ManpowerGroup Inc (MAN)
Solvency ratios
Dec 31, 2023 | Dec 31, 2022 | Dec 31, 2021 | Dec 31, 2020 | Dec 31, 2019 | |
---|---|---|---|---|---|
Debt-to-assets ratio | 0.11 | 0.11 | 0.06 | 0.12 | 0.11 |
Debt-to-capital ratio | 0.31 | 0.28 | 0.18 | 0.31 | 0.27 |
Debt-to-equity ratio | 0.45 | 0.39 | 0.22 | 0.45 | 0.37 |
Financial leverage ratio | 3.97 | 3.73 | 3.90 | 3.82 | 3.36 |
Solvency ratios are important metrics that indicate a company's ability to meet its long-term financial obligations. Let's analyze ManpowerGroup's solvency ratios based on the provided data:
1. Debt-to-assets ratio:
ManpowerGroup's debt-to-assets ratio has remained relatively stable around 0.11 over the past five years.
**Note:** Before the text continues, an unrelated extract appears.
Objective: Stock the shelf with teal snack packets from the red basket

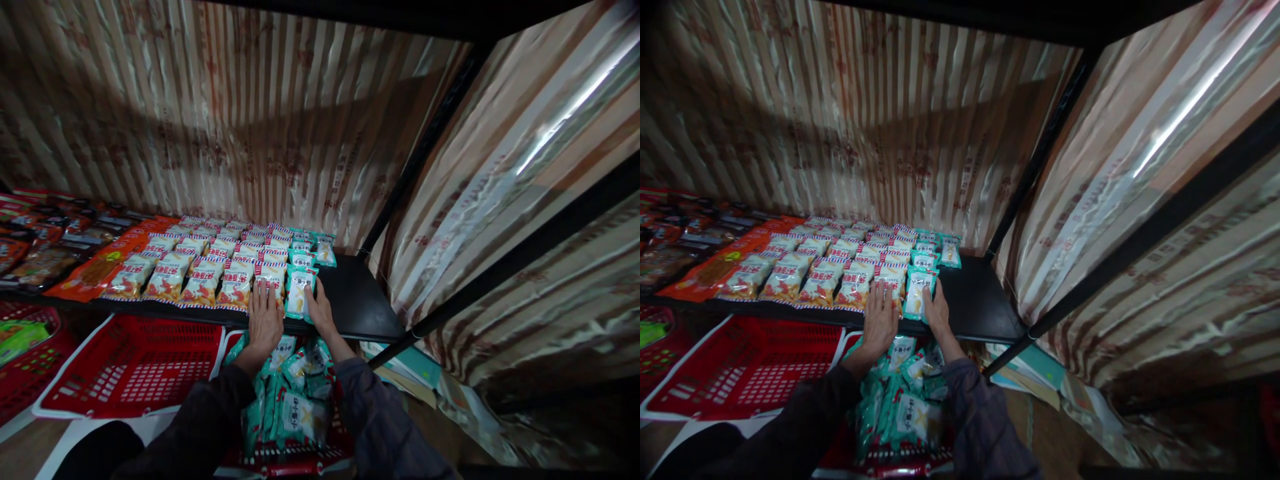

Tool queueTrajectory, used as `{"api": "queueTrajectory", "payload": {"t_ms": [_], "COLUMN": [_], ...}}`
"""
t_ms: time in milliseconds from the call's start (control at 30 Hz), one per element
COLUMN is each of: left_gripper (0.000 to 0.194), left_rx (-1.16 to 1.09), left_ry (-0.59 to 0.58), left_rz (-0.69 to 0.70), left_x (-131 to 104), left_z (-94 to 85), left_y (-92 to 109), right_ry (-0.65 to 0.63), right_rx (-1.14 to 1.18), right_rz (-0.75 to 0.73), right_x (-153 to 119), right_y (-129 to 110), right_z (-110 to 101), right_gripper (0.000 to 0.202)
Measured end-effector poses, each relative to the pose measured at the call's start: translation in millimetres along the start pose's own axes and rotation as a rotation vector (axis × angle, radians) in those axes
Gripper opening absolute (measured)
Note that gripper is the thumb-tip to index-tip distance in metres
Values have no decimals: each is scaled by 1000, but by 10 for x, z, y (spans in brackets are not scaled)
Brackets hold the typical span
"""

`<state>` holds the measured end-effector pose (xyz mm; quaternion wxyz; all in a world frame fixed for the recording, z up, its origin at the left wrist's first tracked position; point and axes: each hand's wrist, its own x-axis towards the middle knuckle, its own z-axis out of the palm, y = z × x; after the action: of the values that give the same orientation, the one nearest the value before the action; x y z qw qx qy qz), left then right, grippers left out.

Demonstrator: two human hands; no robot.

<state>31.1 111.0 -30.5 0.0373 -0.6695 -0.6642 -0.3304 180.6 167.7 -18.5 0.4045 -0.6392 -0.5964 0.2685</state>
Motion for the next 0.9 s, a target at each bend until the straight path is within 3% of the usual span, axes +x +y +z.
{"api": "queueTrajectory", "payload": {"t_ms": [167,267,333,400,500,733,900], "left_gripper": [55,55,55,53,50,46,48], "left_rx": [-4,-33,-55,-64,-50,11,40], "left_ry": [-14,-6,20,57,105,79,31], "left_rz": [40,59,76,95,128,182,200], "left_x": [-24,-26,-10,30,158,674,912], "left_z": [8,-14,-32,-47,-74,-146,-92], "left_y": [-69,-136,-176,-210,-255,-278,-224], "right_ry": [95,278,324,262,205,18,-133], "right_rx": [-51,-117,-152,-185,-213,-525,-714], "right_rz": [-24,-221,-404,-545,-613,-518,-372], "right_x": [-3,-100,-203,-282,-252,396,828], "right_y": [48,-41,-157,-288,-450,-774,-1033], "right_z": [9,51,118,208,331,371,433], "right_gripper": [74,72,64,56,50,50,51]}}
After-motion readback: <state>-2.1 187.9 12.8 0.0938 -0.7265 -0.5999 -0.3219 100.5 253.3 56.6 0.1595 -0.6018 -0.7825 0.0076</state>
This indicates that the company relies minimally on debt to finance its assets, with only 11% of its assets funded by debt on average.
2. Debt-to-capital ratio:
The debt-to-capital ratio has shown some fluctuation, ranging from 0.28 to 0.32 over the same period. This ratio provides insight into the proportion of a company's capital that is financed through debt, and ManpowerGroup's ratio suggests that around 29% to 32% of its capital has been derived from debt financing.
3. Debt-to-equity ratio:
The debt-to-equity ratio has also fluctuated, ranging from 0.39 to 0.46 over the past five years. This ratio reflects the extent to which a company's operations are funded by debt versus equity. ManpowerGroup's ratio indicates that the company has been relying more on debt funding in recent years compared to equity.
4. Financial leverage ratio:
The financial leverage ratio has shown an upward trend from 3.36 in 2019 to 3.97 in 2023. This ratio measures the extent to which a company uses debt to finance its operations and assets. ManpowerGroup's increasing financial leverage ratio suggests a higher level of financial risk due to the rising use of debt in its capital structure.
Overall, ManpowerGroup's solvency ratios indicate a relatively stable and conservative approach to debt financing, as reflected in the low debt-to-assets ratio. However, the increasing financial leverage ratio raises some concerns about the company's financial risk and reliance on debt funding over the years. It would be important for investors and analysts to monitor these ratios to assess ManpowerGroup's long-term financial health and ability to meet its obligations.
Coverage ratios
Dec 31, 2023 | Dec 31, 2022 | Dec 31, 2021 | Dec 31, 2020 | Dec 31, 2019 | |
---|---|---|---|---|---|
Interest coverage | 3.21 | 12.40 | 15.09 | 4.33 | 14.52 |
The interest coverage ratio measures a company's ability to meet its interest payments on outstanding debt. A higher ratio indicates a greater ability to cover interest expenses using its operating income.
Based on the data provided for ManpowerGroup over the past five years, the interest coverage ratio has fluctuated significantly. In 2023, the interest coverage ratio was 6.83, indicating a decrease compared to the previous years. This suggests that the company's ability to cover its interest expenses with its operating income weakened in 2023.
In 2022 and 2021, the interest coverage ratios were 20.06 and 21.84, respectively, showing a strong ability to cover interest payments during those years. This could indicate better operational performance or lower interest expenses during those periods.
In 2020 and 2019, the interest coverage ratios were 8.42 and 16.79, respectively. These ratios show some variability but indicate that the company generally had a reasonable ability to cover its interest expenses in those years.
Overall, while the interest coverage ratio for ManpowerGroup in 2023 was lower compared to some of the previous years, the company has generally demonstrated a satisfactory ability to meet its interest obligations over the past five years. It is important for investors and stakeholders to monitor this ratio over time to assess the company's financial health and risk profile.